Health units stuck with expired drugs

Aug 30, 2010

Government health units have failed to destroy hundreds of cartons of expired drugs due to lack of resources, according to health workers. They said the drugs were meant to be destroyed from Nakasongola district.

By Jackie Nambogga and Doreen Musingo

Government health units have failed to destroy hundreds of cartons of expired drugs due to lack of resources, according to health workers. They said the drugs were meant to be destroyed from Nakasongola district.

The workers said this at the annual general meeting for the National Drug Authority (NDA) in the southeastern region at Brisk Recreation Hotel in Jinja municipality on Wednesday.

The concern was first raised by the Kaliro district health officer, Dr. Sarah Kasewa.

The expired drugs are mainly for malaria. The Government, according to Kasewa, abolished medication using homapak that contains both chloroquine and phansider for treating malaria because patients were developing resistance to the drugs.

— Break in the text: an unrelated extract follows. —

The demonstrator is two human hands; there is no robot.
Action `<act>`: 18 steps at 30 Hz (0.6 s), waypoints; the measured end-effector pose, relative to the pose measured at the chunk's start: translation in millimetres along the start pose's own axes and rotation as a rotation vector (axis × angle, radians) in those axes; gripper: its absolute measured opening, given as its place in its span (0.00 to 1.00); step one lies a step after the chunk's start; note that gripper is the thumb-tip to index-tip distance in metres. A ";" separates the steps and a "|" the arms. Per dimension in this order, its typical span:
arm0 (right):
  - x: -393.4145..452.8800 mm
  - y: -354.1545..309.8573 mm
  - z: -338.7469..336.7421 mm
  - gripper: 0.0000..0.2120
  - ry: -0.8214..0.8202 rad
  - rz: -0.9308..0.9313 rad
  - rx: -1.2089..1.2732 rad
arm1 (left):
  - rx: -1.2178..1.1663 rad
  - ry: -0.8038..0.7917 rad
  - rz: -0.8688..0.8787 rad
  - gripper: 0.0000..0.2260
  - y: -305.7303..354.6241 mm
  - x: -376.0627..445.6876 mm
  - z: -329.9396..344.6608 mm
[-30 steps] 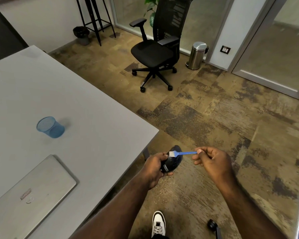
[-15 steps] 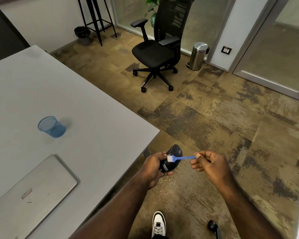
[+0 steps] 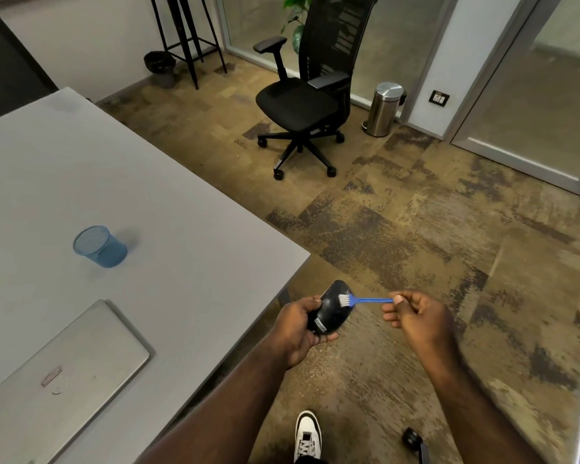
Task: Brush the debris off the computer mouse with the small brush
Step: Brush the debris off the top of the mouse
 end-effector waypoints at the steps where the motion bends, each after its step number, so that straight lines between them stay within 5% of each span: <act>1: 2.6 3.8 -5.1 0.07 0.046 0.018 0.004 | -0.014 0.002 -0.002 0.15 0.1 -0.7 -1.7; 5: 3.6 2.9 -20.2 0.07 0.126 -0.006 0.072 | -0.059 0.020 0.000 0.15 2.5 -2.3 -7.6; 10: -12.5 -9.6 1.9 0.09 -0.111 -0.056 0.091 | -0.104 0.013 -0.016 0.17 2.8 -0.9 -3.5; 18: 3.3 10.5 -20.5 0.07 0.154 0.090 0.190 | -0.164 -0.008 -0.039 0.14 2.8 -1.9 -4.9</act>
Point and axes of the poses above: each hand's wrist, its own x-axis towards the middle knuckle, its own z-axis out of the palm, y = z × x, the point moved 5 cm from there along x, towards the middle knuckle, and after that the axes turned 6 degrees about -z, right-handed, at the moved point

Initially, the drugs were distributed up to the villages where the public could easily access them but when the Government stopped giving them out, they expired in the stores. “Members of the communities are very sensitive and the moment they are told something, they go by that, so they stopped going for the drugs and sought the recommended malaria treatment pack,” Kasewa said.
Apparently, the Government recommended the use of coartem.

Kasewa also expressed concern over some churches which block their members from taking drugs, claiming only prayers can heal them.
The NDA quality manager, Peter Ssali, appealed to health workers to guard the expired drugs from people who could re-brand them and put them back on the market.